Concerts held at Ernakulam Shiva temple were a mix of vocal and instrumental music.

The music concerts at Ernakulam Shiva temple were huge crowd pullers. The musicians performing made it a point to keep aside the lion’s share of their presentations to compositions on Lord Shiva.


Young flautist Srutisagar presented a concert in which he followed a vocal style. ‘Adi Pureeshwaram’, a Dikshitar kriti in Arabhi, was followed by ‘Muruka Tirumal Maruka’ in Harikamboji. The flautist’s dexterity in playing fast phrases was noteworthy in the swara segment. His ability to improvise further manifested in the niraval and in his Pantuvarali alapana for ‘Siva Siva Enarada’. A recent practice amongst musicians is to present devotional pieces such as the thevaram as the main item. Srutisagar did the same by choosing as the main ‘Vaananai Madi soodiya’ in Keeravani.He wrapped it up with ‘Adum Chidambaramo’ in Behag and ‘Gangadheeshwaram Sankaram’.

Seetha Narayanan

Seetha Narayanan is an expert at handling niraval passages steeped in bhava. This was evident in her rendition of the line ‘Kripanidhi ivarai pole’ in the Abhogi song ‘Sabhapathikku veru daivam’ of Papanasam Sivan. The niraval and swaras were marked by immense variety and style for ‘Sidhivinayakam anisham’ in Shanmukhapriya, and this was tagged on to ‘Anupamagunambudhi’.
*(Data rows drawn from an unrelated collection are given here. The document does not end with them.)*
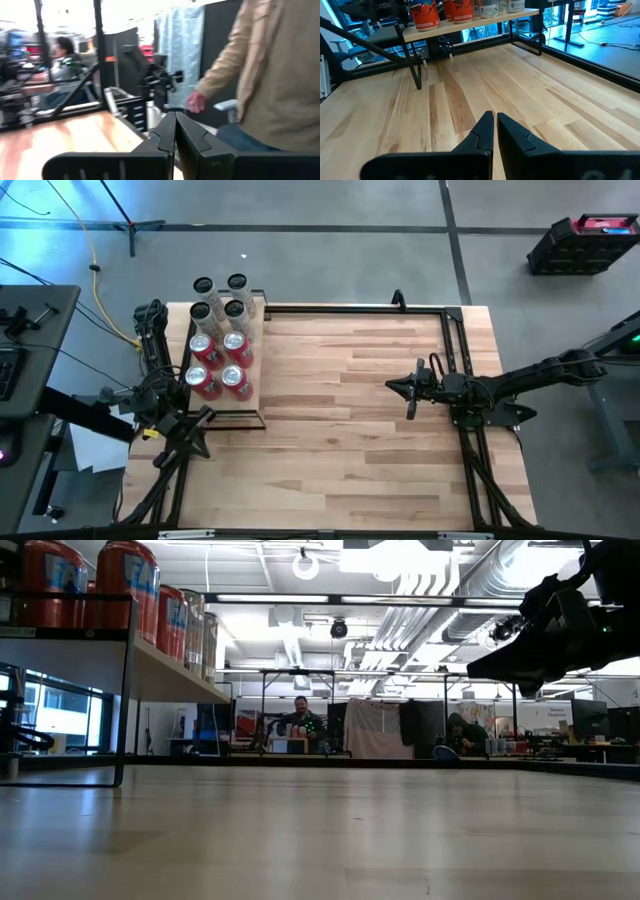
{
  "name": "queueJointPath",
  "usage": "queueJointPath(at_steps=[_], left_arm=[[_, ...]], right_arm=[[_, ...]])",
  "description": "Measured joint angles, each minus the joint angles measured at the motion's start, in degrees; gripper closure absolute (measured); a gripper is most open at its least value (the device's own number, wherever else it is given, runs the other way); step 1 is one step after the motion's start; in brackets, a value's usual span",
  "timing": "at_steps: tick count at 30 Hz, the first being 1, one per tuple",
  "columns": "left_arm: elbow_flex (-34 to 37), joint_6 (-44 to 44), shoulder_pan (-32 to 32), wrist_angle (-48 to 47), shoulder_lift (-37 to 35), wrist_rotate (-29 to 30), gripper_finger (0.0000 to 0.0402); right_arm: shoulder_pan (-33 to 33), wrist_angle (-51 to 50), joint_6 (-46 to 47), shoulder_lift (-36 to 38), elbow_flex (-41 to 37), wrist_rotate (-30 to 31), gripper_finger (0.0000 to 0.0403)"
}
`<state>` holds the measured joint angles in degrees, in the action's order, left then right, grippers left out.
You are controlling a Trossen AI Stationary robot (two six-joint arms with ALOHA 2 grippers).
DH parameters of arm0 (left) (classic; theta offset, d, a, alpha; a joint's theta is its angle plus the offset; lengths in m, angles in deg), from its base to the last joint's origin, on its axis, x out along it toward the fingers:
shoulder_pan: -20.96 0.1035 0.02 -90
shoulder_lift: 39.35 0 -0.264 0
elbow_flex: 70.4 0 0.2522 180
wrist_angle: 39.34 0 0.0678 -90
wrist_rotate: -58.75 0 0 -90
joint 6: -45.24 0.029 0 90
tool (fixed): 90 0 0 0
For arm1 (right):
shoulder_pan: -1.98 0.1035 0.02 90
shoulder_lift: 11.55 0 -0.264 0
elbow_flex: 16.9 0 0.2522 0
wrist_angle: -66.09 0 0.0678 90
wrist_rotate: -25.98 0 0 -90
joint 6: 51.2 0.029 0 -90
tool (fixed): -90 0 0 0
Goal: Place canned beverage on shelf
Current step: Return to Home Position
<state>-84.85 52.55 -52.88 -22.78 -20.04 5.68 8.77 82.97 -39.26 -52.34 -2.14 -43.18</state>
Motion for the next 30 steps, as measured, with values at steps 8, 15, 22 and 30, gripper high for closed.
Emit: queueJointPath(at_steps=[8,15,22,30], left_arm=[[0.0,0.4,0.0,0.0,0.0,3.7,0.0401],[0.0,0.3,0.0,-0.5,0.0,11.1,0.0401],[0.0,0.4,0.0,-0.8,0.0,17.6,0.0401],[0.0,0.4,0.0,-1.0,0.0,18.9,0.0401]], right_arm=[[0.0,0.0,0.0,0.0,0.0,0.0,0.0394],[0.0,0.0,0.0,0.0,0.0,0.0,0.0394],[0.0,0.0,0.0,0.0,0.0,0.0,0.0394],[0.0,0.0,0.0,0.0,0.0,0.0,0.0394]])
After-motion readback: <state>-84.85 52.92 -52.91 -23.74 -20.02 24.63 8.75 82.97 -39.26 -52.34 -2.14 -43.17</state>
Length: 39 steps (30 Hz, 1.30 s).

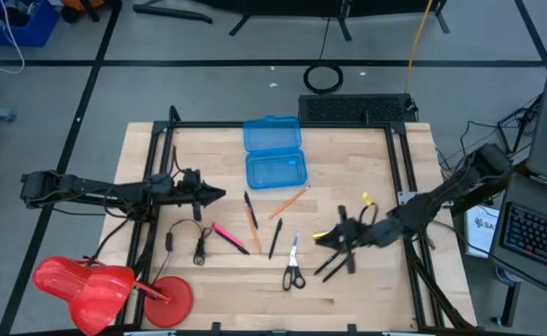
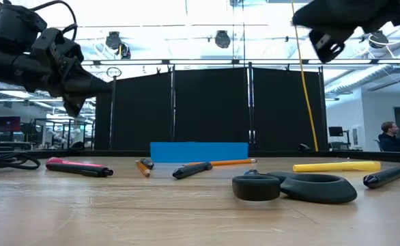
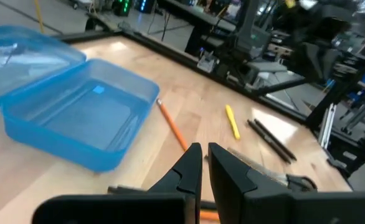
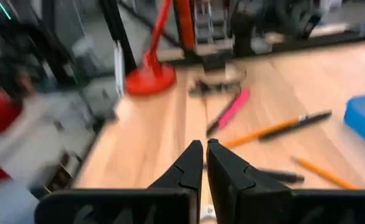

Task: Pick & place school supplies into a supply box
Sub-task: Put the yellow pen into the blue supply box

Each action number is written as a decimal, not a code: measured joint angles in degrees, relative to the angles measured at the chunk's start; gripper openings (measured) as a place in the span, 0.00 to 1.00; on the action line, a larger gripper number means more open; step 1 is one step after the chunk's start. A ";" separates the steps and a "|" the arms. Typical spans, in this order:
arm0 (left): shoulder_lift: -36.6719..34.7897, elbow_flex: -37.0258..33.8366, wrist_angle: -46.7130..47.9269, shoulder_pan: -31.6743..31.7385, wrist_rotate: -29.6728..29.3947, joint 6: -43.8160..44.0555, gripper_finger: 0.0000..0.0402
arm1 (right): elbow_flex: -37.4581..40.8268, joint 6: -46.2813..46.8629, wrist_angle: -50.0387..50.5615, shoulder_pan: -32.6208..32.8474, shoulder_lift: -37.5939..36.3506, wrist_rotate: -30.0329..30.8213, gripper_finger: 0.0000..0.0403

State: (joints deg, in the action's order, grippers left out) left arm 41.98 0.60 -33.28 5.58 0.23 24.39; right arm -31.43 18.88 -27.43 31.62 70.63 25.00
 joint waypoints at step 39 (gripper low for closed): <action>-0.01 0.00 1.88 -1.99 -0.83 -6.13 0.08 | -17.28 2.78 58.72 -16.60 12.56 -21.97 0.32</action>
State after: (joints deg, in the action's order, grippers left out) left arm 41.98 0.60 -31.40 3.60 -0.60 18.26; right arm -48.71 21.66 31.30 15.02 83.18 3.03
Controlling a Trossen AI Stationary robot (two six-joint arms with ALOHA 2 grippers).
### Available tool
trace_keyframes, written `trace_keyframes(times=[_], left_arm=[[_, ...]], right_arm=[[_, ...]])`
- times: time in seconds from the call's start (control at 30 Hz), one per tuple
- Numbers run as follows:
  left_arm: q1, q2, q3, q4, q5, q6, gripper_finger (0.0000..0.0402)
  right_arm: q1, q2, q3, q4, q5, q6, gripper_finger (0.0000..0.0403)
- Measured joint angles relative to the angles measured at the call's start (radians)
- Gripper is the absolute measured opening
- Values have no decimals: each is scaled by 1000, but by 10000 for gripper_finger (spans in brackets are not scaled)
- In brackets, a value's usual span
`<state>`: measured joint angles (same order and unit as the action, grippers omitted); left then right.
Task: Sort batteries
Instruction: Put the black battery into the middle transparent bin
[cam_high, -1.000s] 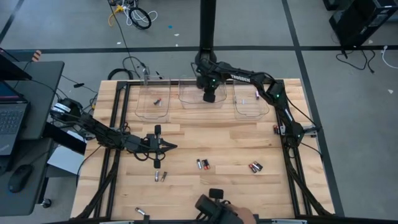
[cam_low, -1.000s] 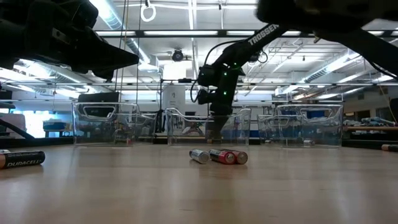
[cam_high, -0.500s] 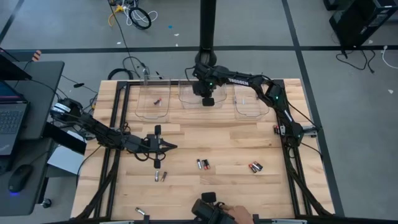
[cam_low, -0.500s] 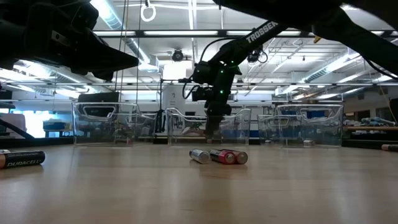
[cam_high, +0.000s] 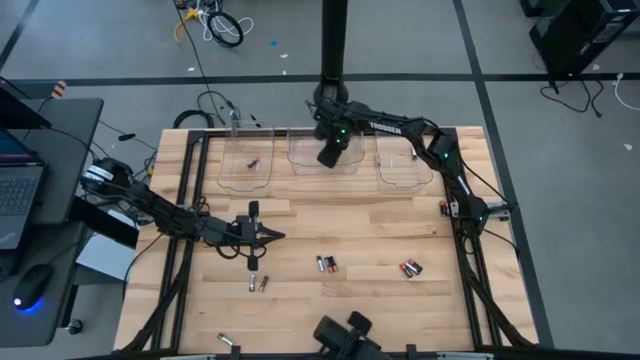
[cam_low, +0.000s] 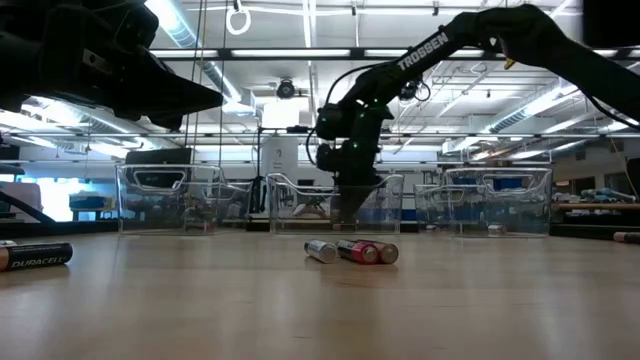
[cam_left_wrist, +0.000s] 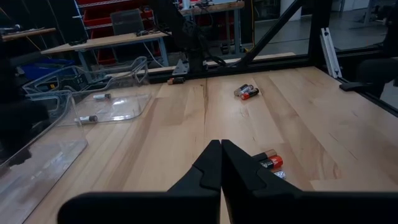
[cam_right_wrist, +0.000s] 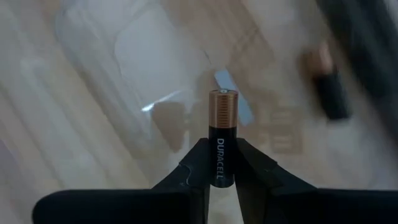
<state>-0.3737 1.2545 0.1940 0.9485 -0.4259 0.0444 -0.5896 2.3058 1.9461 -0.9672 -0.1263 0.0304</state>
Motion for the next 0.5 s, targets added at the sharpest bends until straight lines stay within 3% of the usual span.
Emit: trace_keyframes(times=[0.17, 0.5], left_arm=[[1, 0, 0, 0, 0, 1, 10], [1, 0, 0, 2, 0, 0, 10]], right_arm=[[-1, 0, 0, 22, -62, 282, 67], [-50, 0, -2, 87, -62, 538, 59]])
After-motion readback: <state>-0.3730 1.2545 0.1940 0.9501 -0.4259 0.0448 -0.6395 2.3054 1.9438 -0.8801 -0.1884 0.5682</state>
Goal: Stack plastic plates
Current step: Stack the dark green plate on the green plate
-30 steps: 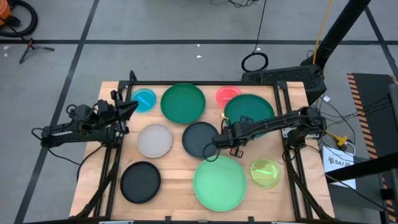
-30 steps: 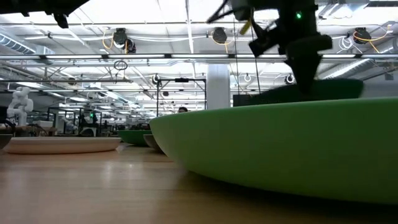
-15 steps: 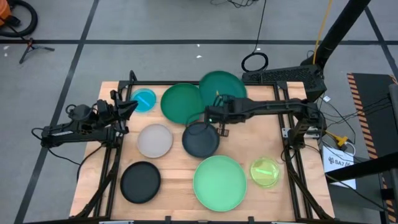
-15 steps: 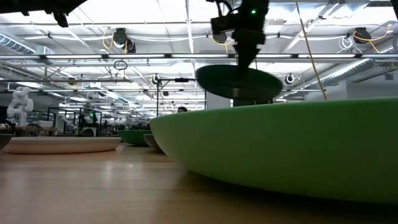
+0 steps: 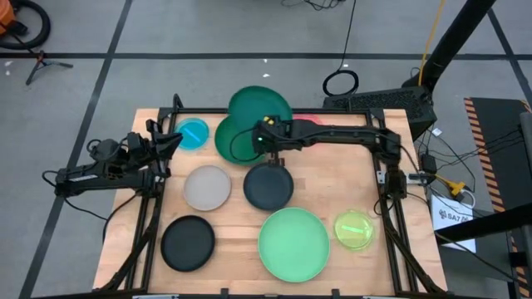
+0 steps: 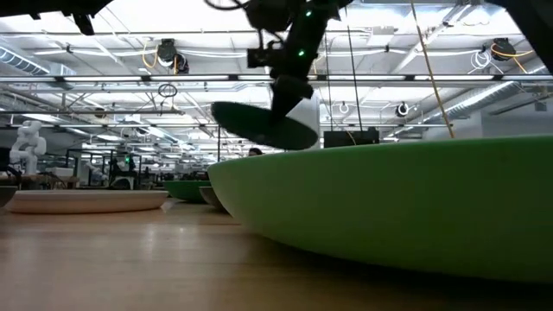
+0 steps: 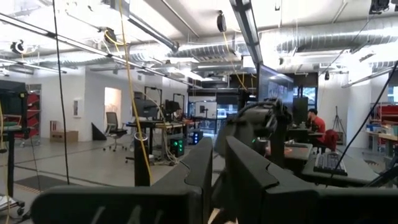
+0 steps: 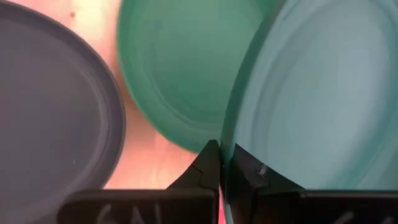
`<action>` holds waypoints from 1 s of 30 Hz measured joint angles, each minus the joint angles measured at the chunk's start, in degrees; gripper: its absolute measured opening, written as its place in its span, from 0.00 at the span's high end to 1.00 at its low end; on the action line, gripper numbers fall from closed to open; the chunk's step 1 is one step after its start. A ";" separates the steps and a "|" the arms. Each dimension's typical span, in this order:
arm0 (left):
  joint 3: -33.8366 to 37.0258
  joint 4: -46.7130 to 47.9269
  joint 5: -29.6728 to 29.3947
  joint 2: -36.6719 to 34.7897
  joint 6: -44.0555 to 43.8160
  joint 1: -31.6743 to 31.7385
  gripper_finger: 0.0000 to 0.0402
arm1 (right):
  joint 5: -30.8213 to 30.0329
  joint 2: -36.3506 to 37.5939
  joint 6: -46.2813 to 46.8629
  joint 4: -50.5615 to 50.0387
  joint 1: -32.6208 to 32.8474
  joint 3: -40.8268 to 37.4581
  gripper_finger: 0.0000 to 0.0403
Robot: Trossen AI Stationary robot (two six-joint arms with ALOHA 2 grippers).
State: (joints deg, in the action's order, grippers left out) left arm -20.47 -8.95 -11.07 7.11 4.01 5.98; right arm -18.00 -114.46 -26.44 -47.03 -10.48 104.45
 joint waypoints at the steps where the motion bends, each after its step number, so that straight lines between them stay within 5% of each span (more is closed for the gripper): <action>1: 0.00 0.07 0.00 0.00 0.03 0.00 0.87 | 0.73 -1.40 -1.69 -0.04 -0.02 1.19 1.00; 11: 0.00 0.09 0.02 0.00 0.32 0.00 0.87 | 3.69 -10.00 -16.52 -5.13 -0.02 9.20 1.00; 30: 0.00 0.21 0.00 -0.01 0.38 0.00 0.87 | 8.32 -11.82 -15.73 -3.12 -0.06 9.24 0.96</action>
State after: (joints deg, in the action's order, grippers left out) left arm -20.47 -8.74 -11.07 7.10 4.38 5.98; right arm -9.67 -126.28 -42.17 -50.15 -10.55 113.69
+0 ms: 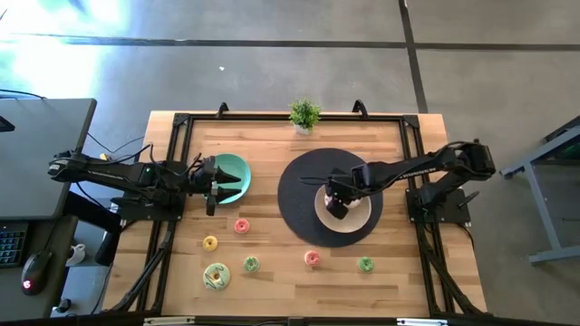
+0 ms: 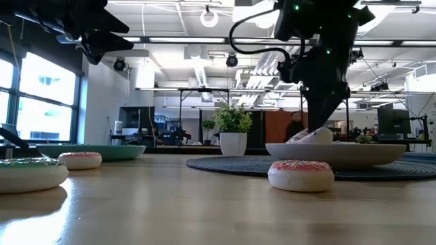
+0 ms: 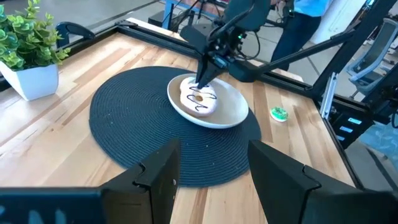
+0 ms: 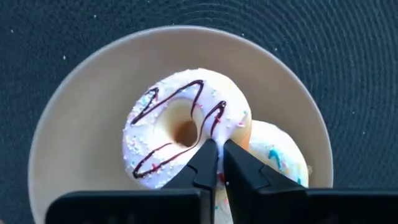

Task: Pick & Place donuts
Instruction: Put the large purple donut on the white plate, then put the large green donut on the white plate

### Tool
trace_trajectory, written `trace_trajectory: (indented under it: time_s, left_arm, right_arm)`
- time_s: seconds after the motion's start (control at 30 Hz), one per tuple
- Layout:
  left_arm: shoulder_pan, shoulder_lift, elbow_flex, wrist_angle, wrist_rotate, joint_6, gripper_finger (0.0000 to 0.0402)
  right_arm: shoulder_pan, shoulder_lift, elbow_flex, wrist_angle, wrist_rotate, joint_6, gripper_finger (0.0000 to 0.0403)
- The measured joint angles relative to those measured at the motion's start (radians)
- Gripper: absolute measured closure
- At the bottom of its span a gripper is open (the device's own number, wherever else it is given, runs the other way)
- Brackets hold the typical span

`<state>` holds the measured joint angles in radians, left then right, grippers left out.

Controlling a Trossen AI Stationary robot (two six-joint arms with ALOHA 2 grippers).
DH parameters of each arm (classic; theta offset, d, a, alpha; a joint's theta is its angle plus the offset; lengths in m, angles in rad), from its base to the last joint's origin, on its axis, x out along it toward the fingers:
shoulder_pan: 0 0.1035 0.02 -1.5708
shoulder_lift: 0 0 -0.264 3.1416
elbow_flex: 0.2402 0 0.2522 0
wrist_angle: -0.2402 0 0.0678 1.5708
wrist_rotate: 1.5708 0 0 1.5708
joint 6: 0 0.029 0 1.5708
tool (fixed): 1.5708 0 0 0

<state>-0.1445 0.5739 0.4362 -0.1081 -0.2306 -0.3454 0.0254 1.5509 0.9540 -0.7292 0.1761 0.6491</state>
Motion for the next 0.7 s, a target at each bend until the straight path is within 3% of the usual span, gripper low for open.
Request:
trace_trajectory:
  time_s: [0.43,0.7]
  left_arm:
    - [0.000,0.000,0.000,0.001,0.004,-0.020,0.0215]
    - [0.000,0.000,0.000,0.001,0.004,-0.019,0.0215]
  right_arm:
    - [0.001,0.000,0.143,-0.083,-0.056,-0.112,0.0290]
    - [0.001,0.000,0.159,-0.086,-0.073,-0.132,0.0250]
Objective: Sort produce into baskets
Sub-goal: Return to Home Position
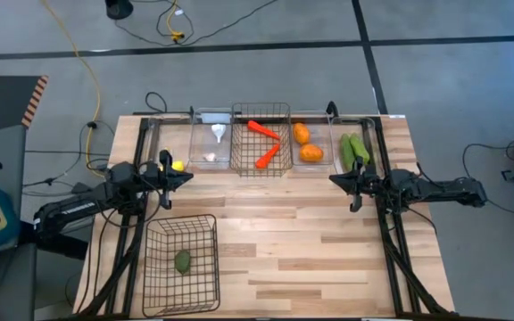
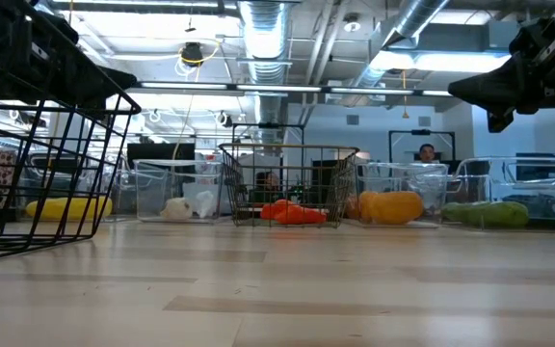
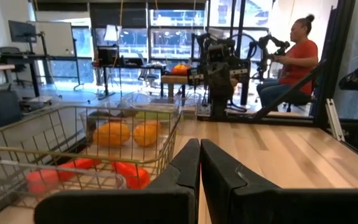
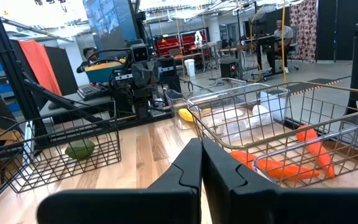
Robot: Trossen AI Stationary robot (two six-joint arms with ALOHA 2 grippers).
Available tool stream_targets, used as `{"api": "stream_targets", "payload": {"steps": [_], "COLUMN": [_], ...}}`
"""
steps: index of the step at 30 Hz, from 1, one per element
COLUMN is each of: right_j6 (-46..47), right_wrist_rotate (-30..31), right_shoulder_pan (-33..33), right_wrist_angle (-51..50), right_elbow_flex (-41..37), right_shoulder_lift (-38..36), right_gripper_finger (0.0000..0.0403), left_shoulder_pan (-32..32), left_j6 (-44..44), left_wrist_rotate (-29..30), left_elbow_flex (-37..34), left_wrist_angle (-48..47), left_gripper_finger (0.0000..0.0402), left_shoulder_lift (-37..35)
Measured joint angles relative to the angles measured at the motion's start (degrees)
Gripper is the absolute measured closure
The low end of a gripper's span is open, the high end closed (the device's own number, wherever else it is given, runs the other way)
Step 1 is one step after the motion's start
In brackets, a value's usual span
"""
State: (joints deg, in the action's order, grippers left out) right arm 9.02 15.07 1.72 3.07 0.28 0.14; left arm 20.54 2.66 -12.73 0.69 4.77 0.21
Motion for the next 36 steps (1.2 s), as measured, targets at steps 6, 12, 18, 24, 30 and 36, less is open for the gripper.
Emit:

The artiste’s virtuosity and evocative rendering were evident in the Sankarabharana kriti ‘Sundareshwaruni Joochi’, one of the Kovoor Pancharatnams of Tyagaraja on the shrine and the deity. Another rare piece was ‘Ennalum Vaasamai’ in raga Srikandi by Marimuthu Pillai. Accompaniment by veterans such as violinst V.V Ravi, mridangam artiste Kallidaikurichi Sivakumar and ghatam exponent Thrikkakara Santaram enriched the concert.

Sikkil Gurucharan

The musician who took the audience by storm was Sikkil Gurucharan on the fifth day of the festival. His melodic voice lifted the mood with ‘Anandanatana prakasham’ in Kedaram. ‘Palayamamayibho’ in Kamas raga saw the vocalist weaving unique swara patterns by repeating couplets and triplets of the same swara. The kalpanaswaras of ‘Saravanabhava ennum thirumandiram’ in Shanmukhapriya had many thrilling variations in vakra sancharas. C.S. Anuroop followed the musician on the violin and enhanced it by adding his own flourishes in the raga segment. Gurucharan showed flashes of Nattakurinji by altering the swaras dha, ni, ri and ga, though not resorting to a full grahabhedam.

Another highlight of the concert was an impassioned singing of a Shiva shloka in Revathi raga and the famed ragamalika ‘Ranjanimala’ in Ranjani, Sriranjani, Megharanjani and Janaranjani.

Ramakrishnan Murthy

An excellent percussion support was the highlight of Ramakrishnan Murthy’s concert. Murthy sang long swara passages with vakra korvais in his very first number, ‘Tatwamariya tarama’ in Reethigowla raga. After an appealing rendition of ‘Parka parka thikattumo’ in Harikamboji raga, he displayed his prowess in singing unique swaras of immense complexity in Roopaka tala with a steady progression in manodharma. This was done for ‘Ma ramanan uma ramanan’ in Hindolam. His Todi raga alaapana was enticing, and he considerably reduced the speed of the phrases to bring out the beauty of the raga. ‘Karthikeya Gangeya’ was delectably sung, and Murthy presented the niraval on the line ‘Maal maruka’.

N.C. Bharadwaj on the mridangam, who was exacting in following the vocalist in the swaras, was brilliant. Percussion rose to full bloom in the final swara segment and added to the sheen with a taniavarthanam, in which Bharadwaj was supported by Chandrasekhara Sharma on the ghatam. The result was a wholesome musical experience of a highest order. The concerts were held as part of the annual temple festivities.